Retype the listing below exactly, pictures removed.

__Recorded information__
● ● ●

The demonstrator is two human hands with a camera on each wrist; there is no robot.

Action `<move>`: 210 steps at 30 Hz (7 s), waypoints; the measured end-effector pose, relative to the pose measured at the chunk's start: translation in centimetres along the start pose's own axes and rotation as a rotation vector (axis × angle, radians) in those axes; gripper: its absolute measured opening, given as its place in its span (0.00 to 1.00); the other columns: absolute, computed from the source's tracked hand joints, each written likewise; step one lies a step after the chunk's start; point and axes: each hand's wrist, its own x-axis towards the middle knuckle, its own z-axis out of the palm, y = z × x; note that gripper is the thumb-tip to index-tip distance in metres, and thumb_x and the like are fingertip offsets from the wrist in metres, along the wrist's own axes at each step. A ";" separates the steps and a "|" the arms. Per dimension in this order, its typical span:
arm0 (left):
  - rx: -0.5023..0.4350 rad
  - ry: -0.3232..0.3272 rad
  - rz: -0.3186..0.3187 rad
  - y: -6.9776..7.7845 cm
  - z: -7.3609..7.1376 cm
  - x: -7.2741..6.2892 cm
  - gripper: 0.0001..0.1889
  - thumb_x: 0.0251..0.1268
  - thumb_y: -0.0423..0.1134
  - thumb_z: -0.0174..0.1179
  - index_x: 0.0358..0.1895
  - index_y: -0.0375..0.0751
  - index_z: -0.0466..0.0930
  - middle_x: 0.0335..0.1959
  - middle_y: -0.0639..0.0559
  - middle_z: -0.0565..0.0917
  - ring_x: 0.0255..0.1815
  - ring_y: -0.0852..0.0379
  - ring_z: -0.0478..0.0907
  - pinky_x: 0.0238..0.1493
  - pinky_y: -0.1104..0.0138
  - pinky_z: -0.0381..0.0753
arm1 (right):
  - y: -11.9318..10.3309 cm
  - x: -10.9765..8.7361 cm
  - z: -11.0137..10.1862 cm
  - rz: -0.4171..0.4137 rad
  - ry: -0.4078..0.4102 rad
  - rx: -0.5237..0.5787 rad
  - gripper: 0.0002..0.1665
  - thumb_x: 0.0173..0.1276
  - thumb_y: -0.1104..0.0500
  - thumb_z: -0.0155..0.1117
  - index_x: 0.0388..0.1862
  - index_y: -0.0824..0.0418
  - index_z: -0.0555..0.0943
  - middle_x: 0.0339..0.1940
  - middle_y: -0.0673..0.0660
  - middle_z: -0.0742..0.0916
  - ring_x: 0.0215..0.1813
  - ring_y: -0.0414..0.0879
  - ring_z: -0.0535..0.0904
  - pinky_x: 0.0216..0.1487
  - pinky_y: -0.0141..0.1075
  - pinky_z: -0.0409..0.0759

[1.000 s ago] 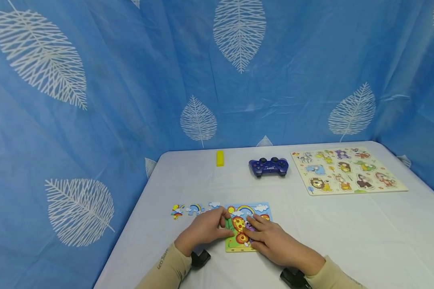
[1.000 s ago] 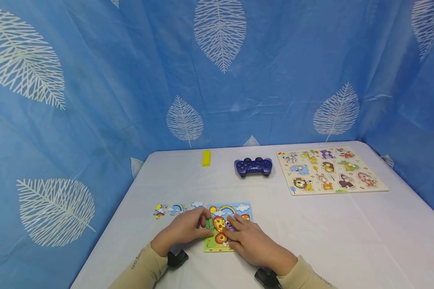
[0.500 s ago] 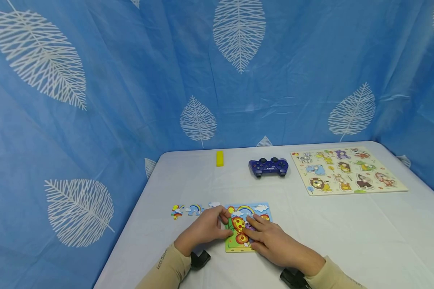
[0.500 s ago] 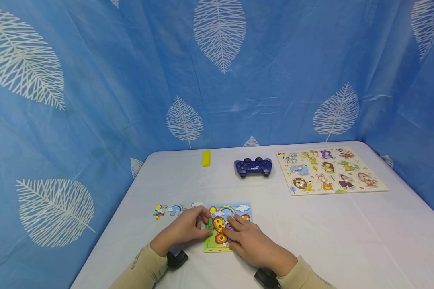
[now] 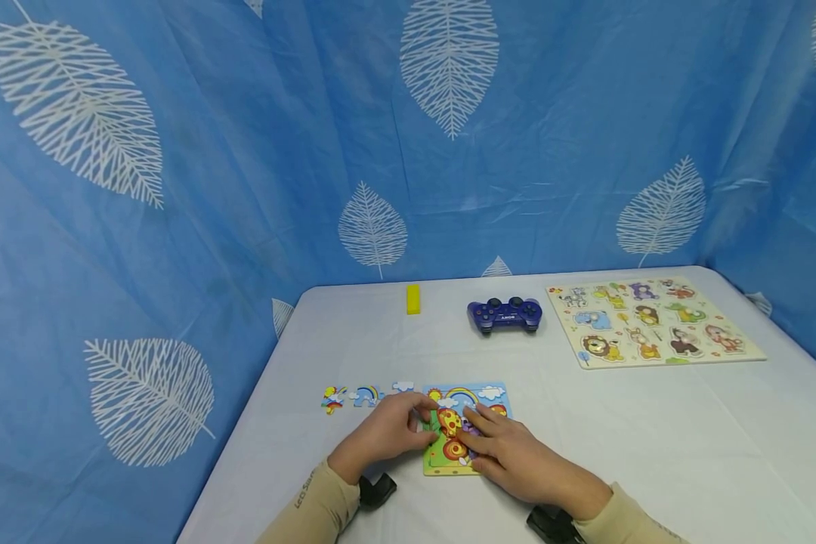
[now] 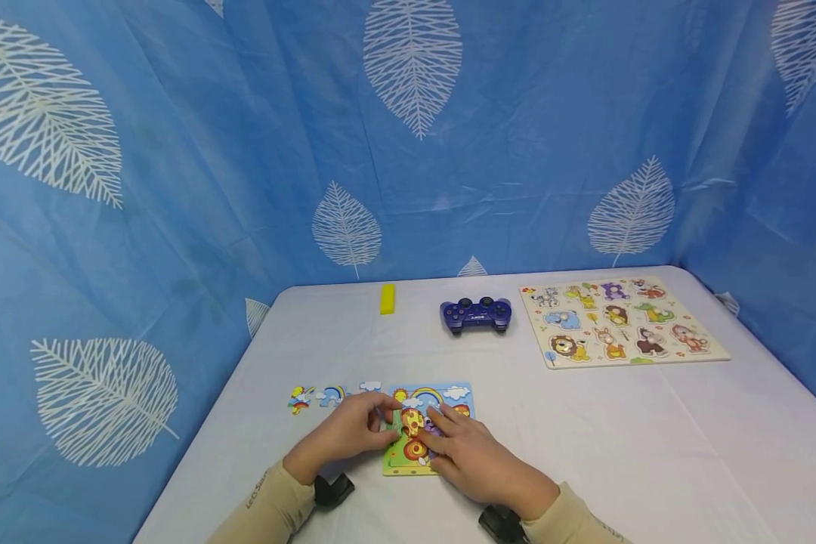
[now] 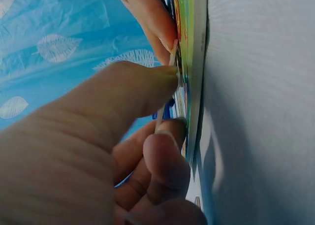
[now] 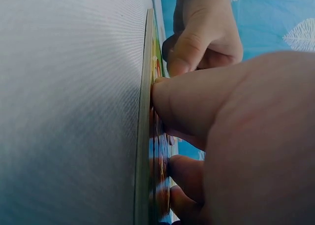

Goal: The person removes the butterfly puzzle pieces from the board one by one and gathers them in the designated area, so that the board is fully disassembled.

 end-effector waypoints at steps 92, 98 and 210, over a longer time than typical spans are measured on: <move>0.141 0.132 -0.456 -4.1 -8.8 -11.1 0.27 0.57 0.31 0.73 0.62 0.32 0.81 0.32 0.51 0.78 0.32 0.57 0.72 0.30 0.66 0.73 | -0.1 0.0 -0.1 0.029 -0.057 0.061 0.28 0.81 0.47 0.55 0.75 0.55 0.74 0.80 0.65 0.68 0.80 0.67 0.60 0.68 0.67 0.67; 0.191 0.261 -0.309 1.1 -7.0 -7.5 0.18 0.63 0.36 0.72 0.55 0.37 0.84 0.33 0.55 0.79 0.28 0.61 0.72 0.28 0.68 0.73 | 0.1 0.0 -0.2 0.034 -0.041 0.072 0.28 0.81 0.48 0.56 0.75 0.55 0.75 0.80 0.65 0.68 0.80 0.67 0.60 0.68 0.67 0.67; 0.004 0.221 -0.178 2.5 3.8 2.0 0.06 0.69 0.49 0.69 0.42 0.54 0.84 0.35 0.65 0.87 0.28 0.71 0.76 0.30 0.71 0.74 | 0.3 -0.2 -1.2 0.226 0.049 0.057 0.31 0.72 0.51 0.69 0.65 0.72 0.80 0.72 0.70 0.77 0.76 0.69 0.67 0.70 0.61 0.70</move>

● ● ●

__Output of the exercise__
The demonstrator is two human hands with a camera on each wrist; there is no robot.

Action `<move>`: 210 steps at 30 Hz (7 s), waypoints; the measured end-effector pose, relative to the pose measured at the chunk's start: translation in centimetres along the start pose's own axes and rotation as a rotation vector (axis × angle, radians) in those axes; gripper: its absolute measured opening, given as its place in its span (0.00 to 1.00); the other columns: absolute, computed from the source's tracked hand joints, each written likewise; step one lies a step after the chunk's start; point and axes: each hand's wrist, its own x-axis towards the middle knuckle, its own z-axis out of the palm, y = z × x; note that gripper is the thumb-tip to index-tip distance in metres, and thumb_x and the like are fingertip offsets from the wrist in metres, along the wrist's own axes at each step. A ";" separates the steps and a "|" the arms. Per dimension in this order, its typical span:
arm0 (left):
  - rx: -0.5023..0.4350 rad
  - ry: -0.3232..0.3272 rad
  - rz: -0.3186..0.3187 rad
  - y: -6.9776..7.7845 cm
  - z: -7.3609..7.1376 cm
  - x: -7.2741..6.2892 cm
  - gripper: 0.0001..0.1889
  - thumb_x: 0.0251..0.1268
  - thumb_y: -0.0423..0.1134
  - thumb_z: -0.0174..0.1179
  - index_x: 0.0358..0.1895
  - index_y: -0.0375..0.0751
  - index_z: -0.0466..0.0930
  - middle_x: 0.0335..0.1959
  - middle_y: -0.0639..0.0559
  - middle_z: -0.0565..0.0917
  - ring_x: 0.0255..0.1815
  - ring_y: -0.0852..0.0379
  - ring_z: -0.0478..0.0907
  - pinky_x: 0.0238..0.1493
  - pinky_y: -0.1104..0.0138
  - pinky_z: -0.0381..0.0753
arm1 (right):
  - y: -11.9318..10.3309 cm
  - x: -10.9765..8.7361 cm
  - z: -11.0137..10.1862 cm
  - rz: -0.4171..0.4137 rad
  - ry: -0.4078..0.4102 rad
  - rx: -0.5237..0.5787 rad
  - gripper: 0.0002..0.1665
  - thumb_x: 0.0173..0.1276
  - thumb_y: -0.1104..0.0500
  - thumb_z: -0.0155..0.1117
  - index_x: 0.0388..0.1862
  - index_y: -0.0824..0.0418
  - index_z: -0.0555..0.0943
  - middle_x: 0.0339..0.1940
  - middle_y: -0.0673..0.0660
  - middle_z: -0.0742..0.0916
  - ring_x: 0.0215..0.1813
  - ring_y: -0.0414..0.0879
  - ring_z: -0.0535..0.0904
  - pinky_x: 0.0216..0.1487
  - pinky_y: -0.0141..0.1075
  - pinky_z: -0.0409..0.0759

[1.000 s ago] 
[1.000 s ago] 
[0.500 s ago] 
[0.500 s ago] 
[now] 
[now] 
[now] 
[now] 

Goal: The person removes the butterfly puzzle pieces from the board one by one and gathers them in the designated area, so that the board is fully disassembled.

 end-effector waypoints at steps 92, 98 and 210, over a longer time than typical spans are measured on: <move>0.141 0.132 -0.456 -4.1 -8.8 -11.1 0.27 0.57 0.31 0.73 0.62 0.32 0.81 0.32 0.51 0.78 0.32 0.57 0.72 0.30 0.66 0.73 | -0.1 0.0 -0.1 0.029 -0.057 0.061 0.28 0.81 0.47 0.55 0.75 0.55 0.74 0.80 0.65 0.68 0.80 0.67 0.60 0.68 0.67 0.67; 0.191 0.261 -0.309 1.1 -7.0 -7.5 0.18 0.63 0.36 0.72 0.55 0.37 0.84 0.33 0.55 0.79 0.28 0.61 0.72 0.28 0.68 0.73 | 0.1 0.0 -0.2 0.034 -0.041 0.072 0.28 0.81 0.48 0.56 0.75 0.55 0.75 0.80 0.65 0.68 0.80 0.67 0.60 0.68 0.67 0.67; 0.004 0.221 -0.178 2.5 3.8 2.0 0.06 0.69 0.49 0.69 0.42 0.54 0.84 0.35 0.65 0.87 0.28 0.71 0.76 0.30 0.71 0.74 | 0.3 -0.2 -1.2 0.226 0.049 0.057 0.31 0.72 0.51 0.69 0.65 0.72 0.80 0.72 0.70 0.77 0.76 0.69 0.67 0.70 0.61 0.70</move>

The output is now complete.